Charles Palmer Bean

October 29, 1996

By Sam Wait

 

Charles Palmer Bean died on September 30, 1996.  He was born in Buffalo, NY on November 27, 1923.  After graduating from the Nichols School, he attended the University of Buffalo for two years before joining the US Army Air Force as an instructor in aerial photography.  He then returned to Buffalo to receive his BS in 1947 and then to the University of Illinois wehre he received his MA in 1949 and PhD in 1952.

 

He joined the General Electric Research and Development Center in 1951 and remained there until 1985.  He received GE R&D Center’s highest award, the Coolidge Fellowship in 1970.  While at GE, Dr.
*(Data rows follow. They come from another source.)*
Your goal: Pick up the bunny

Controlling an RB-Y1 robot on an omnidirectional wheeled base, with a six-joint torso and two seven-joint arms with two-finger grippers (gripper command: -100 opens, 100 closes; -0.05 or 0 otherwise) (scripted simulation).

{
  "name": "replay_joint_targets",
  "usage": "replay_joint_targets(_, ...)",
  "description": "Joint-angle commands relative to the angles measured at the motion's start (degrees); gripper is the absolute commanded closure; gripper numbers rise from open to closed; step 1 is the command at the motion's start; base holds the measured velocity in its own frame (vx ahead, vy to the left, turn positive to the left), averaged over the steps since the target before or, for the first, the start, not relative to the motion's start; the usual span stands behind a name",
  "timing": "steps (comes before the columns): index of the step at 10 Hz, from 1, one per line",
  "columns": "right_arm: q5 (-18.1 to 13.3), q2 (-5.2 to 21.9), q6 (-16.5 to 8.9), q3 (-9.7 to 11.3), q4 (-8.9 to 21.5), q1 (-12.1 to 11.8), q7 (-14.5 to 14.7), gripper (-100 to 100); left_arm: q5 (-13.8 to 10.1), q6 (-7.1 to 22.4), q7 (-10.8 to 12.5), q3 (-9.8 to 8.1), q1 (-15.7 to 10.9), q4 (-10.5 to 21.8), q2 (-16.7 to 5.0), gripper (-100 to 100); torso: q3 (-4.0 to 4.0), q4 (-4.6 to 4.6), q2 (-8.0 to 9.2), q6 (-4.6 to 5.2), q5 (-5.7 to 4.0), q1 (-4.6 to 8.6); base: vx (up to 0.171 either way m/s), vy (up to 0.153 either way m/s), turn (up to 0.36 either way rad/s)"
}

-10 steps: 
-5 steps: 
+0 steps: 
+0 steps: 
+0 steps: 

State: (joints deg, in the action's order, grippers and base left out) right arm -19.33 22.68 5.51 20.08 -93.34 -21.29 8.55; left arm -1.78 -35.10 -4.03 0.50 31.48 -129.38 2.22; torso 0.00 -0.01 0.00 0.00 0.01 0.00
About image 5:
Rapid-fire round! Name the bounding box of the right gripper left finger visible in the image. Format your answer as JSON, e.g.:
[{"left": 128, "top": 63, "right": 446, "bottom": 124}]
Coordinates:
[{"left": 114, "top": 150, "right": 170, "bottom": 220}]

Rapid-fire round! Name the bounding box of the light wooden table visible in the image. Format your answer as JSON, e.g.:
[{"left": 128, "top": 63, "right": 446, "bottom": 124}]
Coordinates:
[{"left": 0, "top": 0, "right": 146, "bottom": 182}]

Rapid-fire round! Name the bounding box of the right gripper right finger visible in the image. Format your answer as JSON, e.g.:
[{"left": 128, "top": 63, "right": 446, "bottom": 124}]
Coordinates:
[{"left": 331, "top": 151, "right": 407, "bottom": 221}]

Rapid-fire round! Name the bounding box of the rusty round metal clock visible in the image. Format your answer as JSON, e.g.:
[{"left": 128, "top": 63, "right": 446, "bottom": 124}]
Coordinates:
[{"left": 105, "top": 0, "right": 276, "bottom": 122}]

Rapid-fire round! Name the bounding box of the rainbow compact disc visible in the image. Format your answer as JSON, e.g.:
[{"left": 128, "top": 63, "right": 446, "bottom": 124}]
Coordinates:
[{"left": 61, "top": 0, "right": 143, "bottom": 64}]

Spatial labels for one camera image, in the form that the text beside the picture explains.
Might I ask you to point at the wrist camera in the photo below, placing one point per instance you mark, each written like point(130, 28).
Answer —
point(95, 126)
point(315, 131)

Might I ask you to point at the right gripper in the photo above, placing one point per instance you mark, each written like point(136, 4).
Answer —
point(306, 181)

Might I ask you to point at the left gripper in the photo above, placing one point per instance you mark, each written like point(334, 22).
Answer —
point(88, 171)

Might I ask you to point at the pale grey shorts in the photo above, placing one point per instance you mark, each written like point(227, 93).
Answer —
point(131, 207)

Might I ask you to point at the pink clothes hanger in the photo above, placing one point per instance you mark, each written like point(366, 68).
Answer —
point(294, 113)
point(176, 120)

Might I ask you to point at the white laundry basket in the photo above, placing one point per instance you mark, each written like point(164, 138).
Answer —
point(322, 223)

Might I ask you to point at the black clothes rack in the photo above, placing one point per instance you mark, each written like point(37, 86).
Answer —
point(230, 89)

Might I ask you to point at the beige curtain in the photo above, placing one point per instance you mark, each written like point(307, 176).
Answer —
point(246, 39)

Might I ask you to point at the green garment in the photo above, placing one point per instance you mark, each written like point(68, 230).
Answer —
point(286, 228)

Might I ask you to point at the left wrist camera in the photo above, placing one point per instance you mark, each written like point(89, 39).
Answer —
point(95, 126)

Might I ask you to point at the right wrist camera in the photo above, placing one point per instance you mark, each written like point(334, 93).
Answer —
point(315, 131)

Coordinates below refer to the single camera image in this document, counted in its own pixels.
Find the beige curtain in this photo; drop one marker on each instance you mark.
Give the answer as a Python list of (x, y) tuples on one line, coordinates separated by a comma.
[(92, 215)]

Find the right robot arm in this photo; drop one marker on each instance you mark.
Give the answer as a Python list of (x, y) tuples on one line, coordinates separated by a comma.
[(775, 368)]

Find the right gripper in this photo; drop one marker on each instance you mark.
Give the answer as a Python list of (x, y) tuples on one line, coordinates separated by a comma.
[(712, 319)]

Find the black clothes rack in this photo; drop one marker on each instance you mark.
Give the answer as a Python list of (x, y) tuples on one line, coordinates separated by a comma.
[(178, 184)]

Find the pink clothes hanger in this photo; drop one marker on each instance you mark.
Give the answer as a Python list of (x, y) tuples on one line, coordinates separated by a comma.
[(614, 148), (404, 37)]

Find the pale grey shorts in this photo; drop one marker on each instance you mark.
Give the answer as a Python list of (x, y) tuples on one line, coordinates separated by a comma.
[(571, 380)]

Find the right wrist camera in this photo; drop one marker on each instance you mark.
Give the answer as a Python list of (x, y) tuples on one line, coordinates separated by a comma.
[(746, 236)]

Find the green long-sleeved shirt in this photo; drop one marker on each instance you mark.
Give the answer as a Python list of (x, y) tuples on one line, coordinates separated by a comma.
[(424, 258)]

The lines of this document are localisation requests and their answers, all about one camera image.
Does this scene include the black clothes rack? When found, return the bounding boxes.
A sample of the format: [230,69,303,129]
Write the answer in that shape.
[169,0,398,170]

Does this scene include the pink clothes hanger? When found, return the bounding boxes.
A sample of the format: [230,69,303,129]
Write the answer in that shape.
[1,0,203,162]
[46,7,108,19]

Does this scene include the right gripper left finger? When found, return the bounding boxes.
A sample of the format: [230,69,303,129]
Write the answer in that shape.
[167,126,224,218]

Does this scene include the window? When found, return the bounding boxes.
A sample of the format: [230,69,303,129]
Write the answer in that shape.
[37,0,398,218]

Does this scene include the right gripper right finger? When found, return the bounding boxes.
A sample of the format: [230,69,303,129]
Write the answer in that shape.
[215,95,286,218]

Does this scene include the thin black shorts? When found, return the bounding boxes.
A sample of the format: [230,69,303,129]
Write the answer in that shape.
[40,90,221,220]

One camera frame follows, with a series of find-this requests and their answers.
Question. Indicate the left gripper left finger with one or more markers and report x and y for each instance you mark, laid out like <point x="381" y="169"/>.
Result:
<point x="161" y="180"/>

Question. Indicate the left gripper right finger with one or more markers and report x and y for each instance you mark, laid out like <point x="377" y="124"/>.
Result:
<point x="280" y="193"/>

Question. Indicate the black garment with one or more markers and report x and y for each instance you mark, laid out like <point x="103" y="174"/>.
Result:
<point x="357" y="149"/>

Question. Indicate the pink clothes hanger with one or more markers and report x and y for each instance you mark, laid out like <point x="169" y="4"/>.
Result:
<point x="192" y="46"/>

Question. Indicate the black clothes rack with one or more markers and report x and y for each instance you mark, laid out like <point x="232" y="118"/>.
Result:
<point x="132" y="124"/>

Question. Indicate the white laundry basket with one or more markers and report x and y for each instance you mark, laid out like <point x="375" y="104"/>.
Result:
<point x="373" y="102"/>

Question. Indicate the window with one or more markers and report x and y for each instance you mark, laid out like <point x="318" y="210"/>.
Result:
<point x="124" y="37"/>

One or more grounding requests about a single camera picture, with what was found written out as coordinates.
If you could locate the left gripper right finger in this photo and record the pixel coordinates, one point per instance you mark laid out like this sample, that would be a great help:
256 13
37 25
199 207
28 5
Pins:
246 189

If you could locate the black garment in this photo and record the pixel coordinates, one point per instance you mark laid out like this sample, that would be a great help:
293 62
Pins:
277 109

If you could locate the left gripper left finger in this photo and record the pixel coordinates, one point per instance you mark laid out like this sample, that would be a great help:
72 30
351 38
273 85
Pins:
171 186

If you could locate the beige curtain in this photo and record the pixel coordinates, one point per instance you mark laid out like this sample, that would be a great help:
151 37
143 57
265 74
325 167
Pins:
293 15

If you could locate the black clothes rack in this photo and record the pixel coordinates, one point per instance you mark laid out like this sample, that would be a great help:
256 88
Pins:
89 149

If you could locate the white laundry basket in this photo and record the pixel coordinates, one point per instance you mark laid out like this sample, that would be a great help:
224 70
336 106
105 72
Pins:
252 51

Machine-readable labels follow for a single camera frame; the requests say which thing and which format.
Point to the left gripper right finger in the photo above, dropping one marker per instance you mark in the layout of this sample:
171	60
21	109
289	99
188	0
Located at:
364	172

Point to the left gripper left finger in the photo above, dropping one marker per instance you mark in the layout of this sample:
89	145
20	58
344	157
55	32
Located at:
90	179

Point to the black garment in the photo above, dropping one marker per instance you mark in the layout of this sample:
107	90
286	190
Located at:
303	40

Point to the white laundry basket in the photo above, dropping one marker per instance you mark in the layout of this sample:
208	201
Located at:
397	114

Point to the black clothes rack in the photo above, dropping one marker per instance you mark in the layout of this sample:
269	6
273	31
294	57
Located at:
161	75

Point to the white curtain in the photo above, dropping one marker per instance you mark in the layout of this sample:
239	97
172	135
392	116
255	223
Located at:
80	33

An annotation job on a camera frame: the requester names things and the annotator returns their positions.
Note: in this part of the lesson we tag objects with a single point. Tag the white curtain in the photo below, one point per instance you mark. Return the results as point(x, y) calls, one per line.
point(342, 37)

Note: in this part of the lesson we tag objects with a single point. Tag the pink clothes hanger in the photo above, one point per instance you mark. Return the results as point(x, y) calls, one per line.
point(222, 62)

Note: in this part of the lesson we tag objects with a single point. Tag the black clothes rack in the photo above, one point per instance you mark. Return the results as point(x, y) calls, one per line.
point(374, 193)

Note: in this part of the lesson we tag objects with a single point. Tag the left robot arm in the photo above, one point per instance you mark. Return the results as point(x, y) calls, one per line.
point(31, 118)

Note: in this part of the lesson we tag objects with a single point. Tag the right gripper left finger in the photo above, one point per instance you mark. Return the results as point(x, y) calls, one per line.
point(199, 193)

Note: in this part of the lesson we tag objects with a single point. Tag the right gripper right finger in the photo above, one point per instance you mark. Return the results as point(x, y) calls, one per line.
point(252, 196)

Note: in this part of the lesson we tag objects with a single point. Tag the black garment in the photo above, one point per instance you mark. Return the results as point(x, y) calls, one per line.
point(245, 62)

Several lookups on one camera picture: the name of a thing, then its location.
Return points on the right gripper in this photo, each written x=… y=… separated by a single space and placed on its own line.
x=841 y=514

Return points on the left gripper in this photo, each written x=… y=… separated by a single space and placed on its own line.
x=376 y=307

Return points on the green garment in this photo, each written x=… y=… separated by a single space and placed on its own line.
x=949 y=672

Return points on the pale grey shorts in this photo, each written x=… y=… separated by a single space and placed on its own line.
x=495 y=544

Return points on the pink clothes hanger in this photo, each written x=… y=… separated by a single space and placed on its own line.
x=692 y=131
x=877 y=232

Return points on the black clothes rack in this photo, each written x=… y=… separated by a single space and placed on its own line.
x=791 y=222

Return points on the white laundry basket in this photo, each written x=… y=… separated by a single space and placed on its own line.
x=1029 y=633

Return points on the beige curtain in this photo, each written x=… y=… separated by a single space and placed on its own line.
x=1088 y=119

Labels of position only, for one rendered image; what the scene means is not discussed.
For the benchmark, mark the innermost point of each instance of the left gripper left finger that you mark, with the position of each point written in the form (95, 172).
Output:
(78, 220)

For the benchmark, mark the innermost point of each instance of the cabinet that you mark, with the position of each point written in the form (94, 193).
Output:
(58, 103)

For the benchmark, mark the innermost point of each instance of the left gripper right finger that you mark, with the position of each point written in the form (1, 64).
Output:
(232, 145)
Bean developed a theory of superconductivity that bears his name today.  It explains whey magnetism in type II superconductors such as are used in magnetic imaging devices.  For this and his work on magnetism, he was elected to the National Academy of Sciences in 1976 and the American Academy of Arts and Sciences in 1977.  He joined the Rensselaer faculty in 1978 as an Adjunct Professor of Physics and became Institute Professor of Physics in 1985.  He also was a visiting Scientist at Rockefeller University.

 

He was a member of the Board of Trustees of the Dudley Observatory and served as its President from 1983 to 1990.  He was a Director of Bellevue Research Foundation and an Advisor to the Ecosystems Center – Marine Biological Laboratory since 1983.

 

Whether he was answering questions about science on the radio, or serving as President of the Board of Trustees of Dudley Observatory, or chairing a search committee for a Dean or Provost at Renssealer, he undertook the job with boundless energy and enthusiasm.

 

While at Rensselar, Charlie Bean continued an active research program in membrane biophysics, but most of all he enjoyed working with undergraduates.  His courses were very popular, and he supervised a number of undergraduates in research participation.  He was fr and away the most popular presenter in our summer program for High School Teachers.  He loved dreaming up new simple experiments tht demonstrated fundamental principles in a manner that teacher could take back to their classes.

 

We were fortunate to have him as a colleague, mentor and friend during the years he was at Rensselaer.  The fauclty mourns his passing and directs that a copy of this be placed in the minutes and sent to his family.